■ **TASK DESCRIPTION**: In the listing that follows, the range to quote begins at the line that has "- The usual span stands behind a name" and ends after the line that has "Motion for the"; quote it verbatim and add nothing.

**** GIVEN MATERIAL

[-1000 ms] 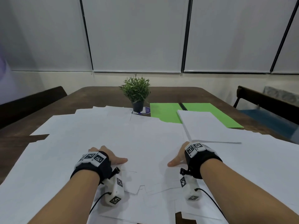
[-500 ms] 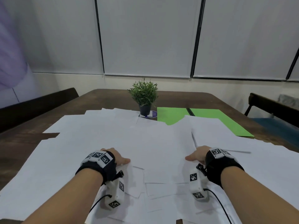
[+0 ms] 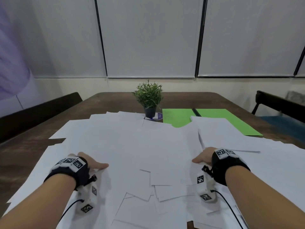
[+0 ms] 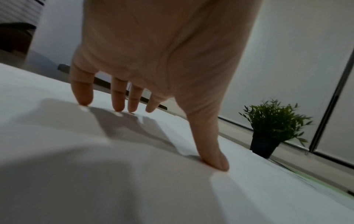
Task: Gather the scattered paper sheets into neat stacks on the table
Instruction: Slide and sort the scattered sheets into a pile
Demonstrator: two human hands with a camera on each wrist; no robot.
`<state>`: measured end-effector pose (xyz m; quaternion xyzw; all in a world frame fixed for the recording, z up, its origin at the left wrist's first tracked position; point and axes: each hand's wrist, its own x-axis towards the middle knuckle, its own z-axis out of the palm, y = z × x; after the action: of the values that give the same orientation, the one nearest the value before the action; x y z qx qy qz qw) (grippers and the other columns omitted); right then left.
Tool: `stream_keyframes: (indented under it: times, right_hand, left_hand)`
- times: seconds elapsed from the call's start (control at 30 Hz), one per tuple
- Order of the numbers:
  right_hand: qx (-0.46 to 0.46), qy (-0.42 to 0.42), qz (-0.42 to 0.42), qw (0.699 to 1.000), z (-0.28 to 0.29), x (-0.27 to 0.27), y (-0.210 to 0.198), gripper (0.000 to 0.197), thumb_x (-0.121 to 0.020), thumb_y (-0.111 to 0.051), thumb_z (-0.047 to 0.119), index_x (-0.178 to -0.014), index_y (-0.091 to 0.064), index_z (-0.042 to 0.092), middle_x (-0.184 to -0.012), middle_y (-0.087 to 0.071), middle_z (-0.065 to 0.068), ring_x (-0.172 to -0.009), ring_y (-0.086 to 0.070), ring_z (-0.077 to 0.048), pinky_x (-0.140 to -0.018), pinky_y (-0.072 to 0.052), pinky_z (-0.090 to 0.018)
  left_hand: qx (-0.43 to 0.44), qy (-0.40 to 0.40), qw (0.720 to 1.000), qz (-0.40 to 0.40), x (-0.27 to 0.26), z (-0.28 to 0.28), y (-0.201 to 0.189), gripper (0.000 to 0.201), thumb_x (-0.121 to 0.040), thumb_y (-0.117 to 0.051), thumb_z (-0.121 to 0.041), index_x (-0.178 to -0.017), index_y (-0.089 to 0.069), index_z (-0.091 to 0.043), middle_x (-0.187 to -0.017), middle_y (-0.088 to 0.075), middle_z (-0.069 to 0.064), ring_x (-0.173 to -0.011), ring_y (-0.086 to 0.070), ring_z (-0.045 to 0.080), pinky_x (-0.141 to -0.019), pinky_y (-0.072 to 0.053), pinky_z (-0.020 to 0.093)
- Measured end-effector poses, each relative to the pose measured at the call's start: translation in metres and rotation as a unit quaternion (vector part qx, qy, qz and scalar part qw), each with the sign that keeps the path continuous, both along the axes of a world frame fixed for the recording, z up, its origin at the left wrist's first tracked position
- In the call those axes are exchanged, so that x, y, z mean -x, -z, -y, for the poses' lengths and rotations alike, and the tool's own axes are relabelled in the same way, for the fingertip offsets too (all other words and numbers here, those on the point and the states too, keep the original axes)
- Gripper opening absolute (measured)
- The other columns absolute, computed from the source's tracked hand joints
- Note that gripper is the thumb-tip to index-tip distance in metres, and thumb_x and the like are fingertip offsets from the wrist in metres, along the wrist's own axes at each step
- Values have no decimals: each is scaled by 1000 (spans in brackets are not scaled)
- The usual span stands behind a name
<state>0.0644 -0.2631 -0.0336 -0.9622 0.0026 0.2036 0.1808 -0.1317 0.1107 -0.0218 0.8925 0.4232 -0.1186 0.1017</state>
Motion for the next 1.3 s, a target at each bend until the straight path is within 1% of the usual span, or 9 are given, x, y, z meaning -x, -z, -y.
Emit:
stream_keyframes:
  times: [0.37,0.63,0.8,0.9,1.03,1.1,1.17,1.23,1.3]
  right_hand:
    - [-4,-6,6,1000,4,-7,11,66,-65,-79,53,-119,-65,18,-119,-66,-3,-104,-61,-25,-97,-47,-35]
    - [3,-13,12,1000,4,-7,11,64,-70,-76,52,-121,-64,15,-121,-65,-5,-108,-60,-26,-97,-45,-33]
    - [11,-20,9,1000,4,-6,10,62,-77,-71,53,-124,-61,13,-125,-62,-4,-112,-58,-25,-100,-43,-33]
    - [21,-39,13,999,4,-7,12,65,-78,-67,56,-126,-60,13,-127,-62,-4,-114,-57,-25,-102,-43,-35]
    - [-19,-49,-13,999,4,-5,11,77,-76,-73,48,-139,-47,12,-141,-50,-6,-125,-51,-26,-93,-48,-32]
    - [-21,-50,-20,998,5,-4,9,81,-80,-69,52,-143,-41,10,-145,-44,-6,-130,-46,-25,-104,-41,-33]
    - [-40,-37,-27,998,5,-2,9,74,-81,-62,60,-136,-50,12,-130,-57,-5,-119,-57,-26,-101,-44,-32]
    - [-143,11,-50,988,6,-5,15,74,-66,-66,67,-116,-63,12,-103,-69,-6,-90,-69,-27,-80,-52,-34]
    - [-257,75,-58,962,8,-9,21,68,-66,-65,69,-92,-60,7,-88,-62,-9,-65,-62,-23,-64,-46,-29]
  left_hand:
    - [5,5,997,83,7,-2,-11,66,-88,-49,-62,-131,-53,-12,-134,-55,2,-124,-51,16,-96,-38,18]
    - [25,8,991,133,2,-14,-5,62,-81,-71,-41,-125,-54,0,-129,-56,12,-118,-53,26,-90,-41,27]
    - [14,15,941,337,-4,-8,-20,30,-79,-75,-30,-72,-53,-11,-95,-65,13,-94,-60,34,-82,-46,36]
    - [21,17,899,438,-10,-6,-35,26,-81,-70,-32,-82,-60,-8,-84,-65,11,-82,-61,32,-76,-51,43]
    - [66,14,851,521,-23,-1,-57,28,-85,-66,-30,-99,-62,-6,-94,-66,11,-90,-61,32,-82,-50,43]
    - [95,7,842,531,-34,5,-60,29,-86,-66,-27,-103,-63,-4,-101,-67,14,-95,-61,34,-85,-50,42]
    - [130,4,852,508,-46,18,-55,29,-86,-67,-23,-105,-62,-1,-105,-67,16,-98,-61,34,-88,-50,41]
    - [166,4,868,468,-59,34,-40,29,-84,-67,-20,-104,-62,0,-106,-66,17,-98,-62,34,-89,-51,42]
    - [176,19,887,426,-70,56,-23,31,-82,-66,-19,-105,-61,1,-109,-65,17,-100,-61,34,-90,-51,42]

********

■ **PROBLEM SOLUTION**:
- The usual span stands behind a name
<state>0.0644 -0.2631 -0.0336 -0.9622 0.0026 0.2036 0.1808 -0.1317 0.1107 -0.0218 0.8925 0.4232 -0.1186 0.1017</state>
Motion for the next 1.3 s, a target at each bend until the straight path is within 1% of the usual span, or 9 are given, x, y, z meaning -x, -z, -y.

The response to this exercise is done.